- **Task item**: Whatever appears in the listing, return all of it exactly.

- **Provided material**:
=== Begin Enclosure ===
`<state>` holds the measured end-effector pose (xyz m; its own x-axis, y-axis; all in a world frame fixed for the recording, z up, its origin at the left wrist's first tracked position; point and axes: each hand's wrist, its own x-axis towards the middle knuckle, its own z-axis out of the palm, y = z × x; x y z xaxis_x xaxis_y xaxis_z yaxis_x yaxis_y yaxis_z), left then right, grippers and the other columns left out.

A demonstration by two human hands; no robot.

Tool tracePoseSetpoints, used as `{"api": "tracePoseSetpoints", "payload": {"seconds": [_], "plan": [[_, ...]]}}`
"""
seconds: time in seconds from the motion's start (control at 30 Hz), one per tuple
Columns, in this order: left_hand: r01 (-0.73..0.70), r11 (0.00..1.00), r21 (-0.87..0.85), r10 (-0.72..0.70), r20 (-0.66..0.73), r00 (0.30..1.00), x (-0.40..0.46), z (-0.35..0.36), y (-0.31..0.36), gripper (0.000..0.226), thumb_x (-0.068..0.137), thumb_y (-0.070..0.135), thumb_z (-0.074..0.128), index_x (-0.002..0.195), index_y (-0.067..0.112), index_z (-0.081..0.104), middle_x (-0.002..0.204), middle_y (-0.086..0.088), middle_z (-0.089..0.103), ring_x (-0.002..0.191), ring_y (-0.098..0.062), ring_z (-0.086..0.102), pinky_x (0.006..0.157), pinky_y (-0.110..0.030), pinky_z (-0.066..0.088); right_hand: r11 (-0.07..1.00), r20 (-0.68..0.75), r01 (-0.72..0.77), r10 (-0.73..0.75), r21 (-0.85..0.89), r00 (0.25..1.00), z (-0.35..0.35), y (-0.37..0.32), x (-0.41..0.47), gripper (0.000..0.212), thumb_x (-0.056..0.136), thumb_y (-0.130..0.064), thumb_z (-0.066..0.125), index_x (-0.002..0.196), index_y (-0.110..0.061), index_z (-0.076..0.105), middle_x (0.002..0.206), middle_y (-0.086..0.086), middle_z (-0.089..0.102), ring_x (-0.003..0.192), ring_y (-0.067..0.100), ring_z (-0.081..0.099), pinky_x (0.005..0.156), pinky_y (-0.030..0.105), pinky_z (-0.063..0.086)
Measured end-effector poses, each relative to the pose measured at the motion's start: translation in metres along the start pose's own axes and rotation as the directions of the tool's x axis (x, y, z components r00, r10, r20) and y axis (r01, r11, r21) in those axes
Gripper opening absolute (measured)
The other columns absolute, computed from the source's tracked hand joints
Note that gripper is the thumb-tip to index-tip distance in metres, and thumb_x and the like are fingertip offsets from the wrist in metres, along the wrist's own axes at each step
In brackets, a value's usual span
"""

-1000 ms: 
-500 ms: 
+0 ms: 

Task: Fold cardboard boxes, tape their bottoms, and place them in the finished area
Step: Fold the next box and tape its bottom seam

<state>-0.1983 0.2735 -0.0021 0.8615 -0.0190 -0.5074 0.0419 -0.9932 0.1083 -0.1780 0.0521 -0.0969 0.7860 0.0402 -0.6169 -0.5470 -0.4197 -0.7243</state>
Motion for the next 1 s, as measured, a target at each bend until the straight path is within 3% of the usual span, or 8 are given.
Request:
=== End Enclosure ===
- **Finished exercise**:
`<state>` holds the measured end-effector pose (xyz m; its own x-axis, y-axis; all in a world frame fixed for the recording, z up, its origin at the left wrist's first tracked position; point and axes: each hand's wrist, its own x-axis towards the middle knuckle, its own z-axis out of the palm, y = z × x; x y z xaxis_x xaxis_y xaxis_z yaxis_x yaxis_y yaxis_z), left then right, grippers and the other columns left out.

A demonstration by two human hands; no robot.

Tool tracePoseSetpoints, used as `{"api": "tracePoseSetpoints", "payload": {"seconds": [_], "plan": [[_, ...]]}}`
"""
seconds: time in seconds from the motion's start (control at 30 Hz), one per tuple
Columns, in this order: left_hand: r01 (-0.73..0.70), r11 (0.00..1.00), r21 (-0.87..0.85), r10 (-0.72..0.70), r20 (-0.66..0.73), r00 (0.30..1.00), x (-0.40..0.46), z (-0.35..0.36), y (-0.31..0.36), gripper (0.000..0.226), thumb_x (-0.068..0.137), thumb_y (-0.070..0.135), thumb_z (-0.074..0.128), index_x (-0.002..0.195), index_y (-0.067..0.112), index_z (-0.081..0.104), middle_x (-0.002..0.204), middle_y (-0.086..0.088), middle_z (-0.089..0.103), ring_x (-0.002..0.191), ring_y (-0.098..0.062), ring_z (-0.086..0.102), pinky_x (0.006..0.157), pinky_y (-0.110..0.030), pinky_z (-0.066..0.088); right_hand: r11 (-0.07..1.00), r20 (-0.68..0.75), r01 (-0.72..0.77), r10 (-0.73..0.75), r21 (-0.85..0.89), r00 (0.25..1.00), z (-0.35..0.35), y (-0.37..0.32), x (-0.41..0.47), gripper (0.000..0.212), thumb_x (-0.056..0.136), thumb_y (-0.130..0.064), thumb_z (-0.066..0.125), index_x (-0.002..0.196), index_y (-0.110..0.061), index_z (-0.076..0.105), middle_x (0.002..0.206), middle_y (-0.086..0.086), middle_z (-0.089..0.102), ring_x (-0.003..0.192), ring_y (-0.067..0.100), ring_z (-0.081..0.099), pinky_x (0.005..0.156), pinky_y (-0.030..0.105), pinky_z (-0.063..0.086)
Measured end-effector poses, each relative to the pose measured at the motion's start: translation in metres along the start pose's own axes and rotation as the directions of the tool's x axis (x, y, z components r00, r10, r20) and y axis (r01, r11, r21) in those axes
Gripper opening absolute (measured)
The other columns absolute, computed from the source's tracked hand joints
Note that gripper is the thumb-tip to index-tip distance in metres, and thumb_x and the like are fingertip offsets from the wrist in metres, along the wrist's own axes at each step
In brackets, a value's usual span
"""

-1000 ms: 
-500 ms: 
+0 ms: 

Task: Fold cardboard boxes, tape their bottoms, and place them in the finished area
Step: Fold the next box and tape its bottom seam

<state>-0.1983 0.2735 -0.0021 0.8615 -0.0190 -0.5074 0.0419 -0.9932 0.1083 -0.1780 0.0521 -0.0969 0.7860 0.0402 -0.6169 -0.5470 -0.4197 -0.7243</state>
Motion for the next 1 s, as measured, a target at each bend until the straight path is within 3% of the usual span, or 8 are given.
Request:

Work on this exercise is now finished.